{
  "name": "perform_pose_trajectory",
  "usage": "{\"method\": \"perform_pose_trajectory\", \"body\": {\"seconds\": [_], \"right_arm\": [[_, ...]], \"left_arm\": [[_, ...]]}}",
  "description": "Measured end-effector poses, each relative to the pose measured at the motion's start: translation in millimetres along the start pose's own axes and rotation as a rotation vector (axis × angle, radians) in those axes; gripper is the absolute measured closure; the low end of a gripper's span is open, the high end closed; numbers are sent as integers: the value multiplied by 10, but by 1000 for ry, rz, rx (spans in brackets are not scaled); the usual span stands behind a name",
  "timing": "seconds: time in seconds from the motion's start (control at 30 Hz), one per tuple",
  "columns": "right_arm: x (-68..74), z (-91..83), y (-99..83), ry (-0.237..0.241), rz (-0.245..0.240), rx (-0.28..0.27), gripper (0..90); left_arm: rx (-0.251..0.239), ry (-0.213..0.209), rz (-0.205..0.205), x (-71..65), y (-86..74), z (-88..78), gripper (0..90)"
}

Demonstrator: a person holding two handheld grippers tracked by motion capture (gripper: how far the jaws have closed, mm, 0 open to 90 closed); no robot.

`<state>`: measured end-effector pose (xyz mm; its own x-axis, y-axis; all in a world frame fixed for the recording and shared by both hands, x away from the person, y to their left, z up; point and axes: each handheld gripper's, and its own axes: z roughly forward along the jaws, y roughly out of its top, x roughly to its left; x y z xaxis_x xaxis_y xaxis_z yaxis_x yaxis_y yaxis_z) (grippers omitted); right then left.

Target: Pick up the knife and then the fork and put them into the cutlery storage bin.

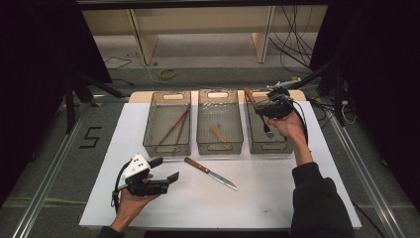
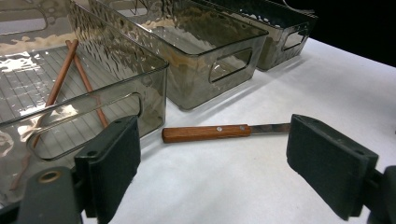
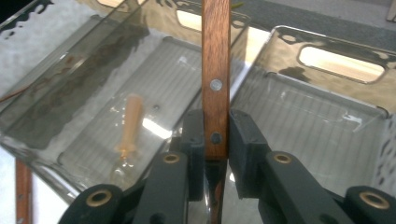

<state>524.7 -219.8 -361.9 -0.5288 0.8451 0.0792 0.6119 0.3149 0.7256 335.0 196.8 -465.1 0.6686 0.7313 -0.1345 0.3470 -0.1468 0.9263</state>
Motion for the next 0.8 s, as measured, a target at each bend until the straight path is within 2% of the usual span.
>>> {"method": "perform_pose_trajectory", "body": {"seconds": [0.47,0.8], "right_arm": [[-131,106,31,-29,56,7,776],[-176,195,23,-46,75,15,776]], "left_arm": [[-1,-1,-2,2,-1,0,169],[-1,-1,-2,2,0,1,169]]}}
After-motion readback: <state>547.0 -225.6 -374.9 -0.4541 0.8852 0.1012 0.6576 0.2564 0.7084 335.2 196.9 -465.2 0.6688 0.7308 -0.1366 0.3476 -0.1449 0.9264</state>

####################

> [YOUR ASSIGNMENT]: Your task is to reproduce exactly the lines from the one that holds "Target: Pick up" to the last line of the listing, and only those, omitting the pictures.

> [WRITTEN ANSWER]:
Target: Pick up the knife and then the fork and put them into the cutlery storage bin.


<state>524.7 -219.8 -361.9 -0.5288 0.8451 0.0792 0.6119 0.3149 0.7256 335.0 196.8 -465.1 0.6686 0.7313 -0.1345 0.3470 -0.1468 0.9263</state>
Motion for the next 0.8 s, as measured, a target at each bend until the straight path is within 2% of the usual span.
>>> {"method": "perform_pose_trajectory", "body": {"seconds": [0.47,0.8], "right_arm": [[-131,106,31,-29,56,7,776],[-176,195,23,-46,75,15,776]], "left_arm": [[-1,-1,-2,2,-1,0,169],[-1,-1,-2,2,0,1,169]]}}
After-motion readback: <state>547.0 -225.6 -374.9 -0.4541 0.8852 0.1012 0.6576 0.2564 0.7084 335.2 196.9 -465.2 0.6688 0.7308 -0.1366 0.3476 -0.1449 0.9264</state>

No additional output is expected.